Q1_A, Q3_A = stock_df_vA.approxQuantile("Price", [0.25, 0.75], 0.01)
IQR_A = Q3_A - Q1_A

out_A_df = stock_df_vA.filter((col("Price") < (Q1_A - 1.5 * IQR_A)) | (col("Price") > (Q3_A + 1.5 * IQR_A)))

Q1_B, Q3_B = stock_df_vB.approxQuantile("Price", [0.25, 0.75], 0.01)
IQR_B = Q3_B - Q1_B

out_B_df = stock_df_vB.filter((col("Price") < (Q1_B - 1.5 * IQR_B)) | (col("Price") > (Q3_B + 1.5 * IQR_B)))

out_A_df.describe().show()
out_B_df.describe().show()


- [] **Use a $\chi^2$ test to check if Country and Revenue Class (high/low revenue) are related.**

In [None]:
from pyspark.sql import SparkSession
from pyspark.sql.functions import col, sum as _sum
import pandas as pd
from scipy.stats import chi2_contingency

df = df.withColumn("Revenue", col("Quantity") * col("Price"))

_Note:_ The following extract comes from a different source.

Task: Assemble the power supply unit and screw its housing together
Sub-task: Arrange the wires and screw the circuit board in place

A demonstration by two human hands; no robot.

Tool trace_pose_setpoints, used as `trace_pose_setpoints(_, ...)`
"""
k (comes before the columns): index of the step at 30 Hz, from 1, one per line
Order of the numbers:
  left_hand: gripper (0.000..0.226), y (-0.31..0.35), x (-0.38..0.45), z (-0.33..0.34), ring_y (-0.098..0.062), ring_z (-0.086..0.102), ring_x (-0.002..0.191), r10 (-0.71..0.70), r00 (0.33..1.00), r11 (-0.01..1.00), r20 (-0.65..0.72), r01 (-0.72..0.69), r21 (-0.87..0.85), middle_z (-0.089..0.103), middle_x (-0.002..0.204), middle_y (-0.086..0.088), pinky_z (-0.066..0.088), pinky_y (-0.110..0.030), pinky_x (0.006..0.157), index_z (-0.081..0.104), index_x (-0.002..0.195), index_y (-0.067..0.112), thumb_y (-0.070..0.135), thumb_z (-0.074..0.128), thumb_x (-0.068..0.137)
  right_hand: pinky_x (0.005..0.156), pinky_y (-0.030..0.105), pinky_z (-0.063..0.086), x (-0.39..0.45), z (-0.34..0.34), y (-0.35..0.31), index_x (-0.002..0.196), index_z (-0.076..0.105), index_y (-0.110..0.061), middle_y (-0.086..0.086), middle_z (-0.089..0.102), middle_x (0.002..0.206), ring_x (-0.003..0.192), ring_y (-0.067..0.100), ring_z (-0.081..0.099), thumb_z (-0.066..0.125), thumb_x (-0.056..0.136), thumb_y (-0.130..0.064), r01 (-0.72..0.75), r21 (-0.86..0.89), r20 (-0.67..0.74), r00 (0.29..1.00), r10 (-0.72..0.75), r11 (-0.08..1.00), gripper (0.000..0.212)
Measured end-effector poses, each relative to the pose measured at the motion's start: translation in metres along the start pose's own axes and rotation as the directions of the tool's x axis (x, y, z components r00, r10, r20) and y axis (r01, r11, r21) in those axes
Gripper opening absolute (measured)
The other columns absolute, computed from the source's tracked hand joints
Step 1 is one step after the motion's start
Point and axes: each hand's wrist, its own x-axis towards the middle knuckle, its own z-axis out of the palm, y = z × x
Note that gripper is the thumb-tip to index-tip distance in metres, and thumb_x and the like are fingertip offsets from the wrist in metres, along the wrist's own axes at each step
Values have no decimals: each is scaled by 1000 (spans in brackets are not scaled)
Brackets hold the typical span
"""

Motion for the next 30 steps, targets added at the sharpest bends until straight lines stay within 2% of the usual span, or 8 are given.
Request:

invoice_revenue_df = df.groupBy("Invoice", "Country").agg(
    _sum("Revenue").alias("TotalInvoiceRevenue")
)

invoice_pd = invoice_revenue_df.toPandas()
median_revenue = invoice_pd["TotalInvoiceRevenue"].median()

invoice_pd["RevenueClass"] = invoice_pd["TotalInvoiceRevenue"].apply(
    lambda x: "High" if x >= median_revenue else "Low"
)

contingency_table = pd.crosstab(invoice_pd["Country"], invoice_pd["RevenueClass"])
print("Contingency Table (Top 5 rows):")
print(contingency_table.head())

chi2, p, dof, expected = chi2_contingency(contingency_table)

print(f"\nChi-squared statistic: {chi2:.2f}")
print(f"Degrees of freedom: {dof}")
print(f"P-value: {p:.4f}")

alpha = 0.05
if p < alpha:
    print("Statistically significant relationship between Country and Revenue Class.")
else:
    print("No statistically significant relationship between Country and Revenue Class.")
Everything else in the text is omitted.